**Exercise goal:** Copy nothing but the text: reproduce each line of the listing exactly and leave the pictures out.
==========
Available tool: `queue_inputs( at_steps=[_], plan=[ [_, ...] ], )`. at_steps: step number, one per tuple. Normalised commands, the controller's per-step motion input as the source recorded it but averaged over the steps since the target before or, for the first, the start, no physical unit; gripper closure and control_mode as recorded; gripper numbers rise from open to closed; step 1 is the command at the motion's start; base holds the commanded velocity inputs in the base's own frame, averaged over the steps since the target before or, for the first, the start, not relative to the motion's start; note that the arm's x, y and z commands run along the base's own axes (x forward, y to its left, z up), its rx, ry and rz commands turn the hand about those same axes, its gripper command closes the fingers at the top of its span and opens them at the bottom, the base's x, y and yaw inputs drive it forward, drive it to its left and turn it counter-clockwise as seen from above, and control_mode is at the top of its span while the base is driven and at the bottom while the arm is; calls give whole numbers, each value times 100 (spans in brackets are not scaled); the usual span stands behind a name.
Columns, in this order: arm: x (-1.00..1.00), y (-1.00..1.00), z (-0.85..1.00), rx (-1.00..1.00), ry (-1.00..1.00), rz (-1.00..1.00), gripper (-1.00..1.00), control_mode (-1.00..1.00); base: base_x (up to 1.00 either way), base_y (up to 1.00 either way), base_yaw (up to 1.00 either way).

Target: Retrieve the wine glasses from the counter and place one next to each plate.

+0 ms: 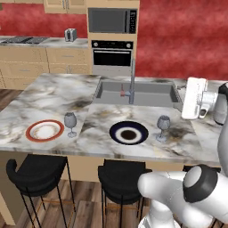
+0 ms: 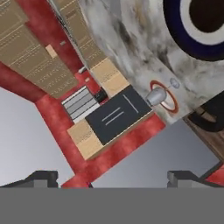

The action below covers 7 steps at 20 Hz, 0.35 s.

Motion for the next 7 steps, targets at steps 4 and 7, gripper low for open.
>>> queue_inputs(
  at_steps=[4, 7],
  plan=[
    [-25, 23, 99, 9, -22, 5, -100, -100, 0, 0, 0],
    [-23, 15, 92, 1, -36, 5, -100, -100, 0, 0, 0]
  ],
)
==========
**Result for this task:**
Available tool: `queue_inputs( at_steps=[_], plan=[ [_, ...] ], )`. at_steps: step number, one per tuple. Normalised commands, the controller's per-step motion input as the source recorded it but averaged over the steps since the target before or, for the first, the start, no physical unit; gripper closure and control_mode as recorded; gripper numbers rise from open to closed; step 1 is the command at the motion's start; base holds the commanded velocity inputs in the base's own frame, averaged over the steps since the target before or, for the first, the start, not relative to the motion's start; note that the arm's x, y and z commands run along the base's own axes (x forward, y to its left, z up), its rx, ry and rz commands turn the hand about those same axes, its gripper command closes the fingers at the top of its span and opens them at the bottom, the base's x, y and yaw inputs drive it forward, drive it to its left and turn it counter-clockwise as seen from above, and control_mode is at the top of its span while the base is driven and at the bottom while the arm is; calls give whole numbers, each value times 100 (spans in brackets are not scaled); the usual span stands behind a name.
Columns, in this order: arm: x (-1.00..1.00), y (-1.00..1.00), z (-0.85..1.00), rx (-1.00..1.00), ry (-1.00..1.00), rz (-1.00..1.00), gripper (-1.00..1.00), control_mode (-1.00..1.00); base: base_x (up to 1.00 either way), base_y (up to 1.00 either way), base_yaw (up to 1.00 either way).

Target: Retrieve the wine glasses from the counter and place one next to each plate.

+0 ms: 
+0 ms: 

The action below covers 7 steps at 20 Hz, 0.35 s.

Motion for the next 7 steps, targets at steps 4 and 7, gripper low for open.
>>> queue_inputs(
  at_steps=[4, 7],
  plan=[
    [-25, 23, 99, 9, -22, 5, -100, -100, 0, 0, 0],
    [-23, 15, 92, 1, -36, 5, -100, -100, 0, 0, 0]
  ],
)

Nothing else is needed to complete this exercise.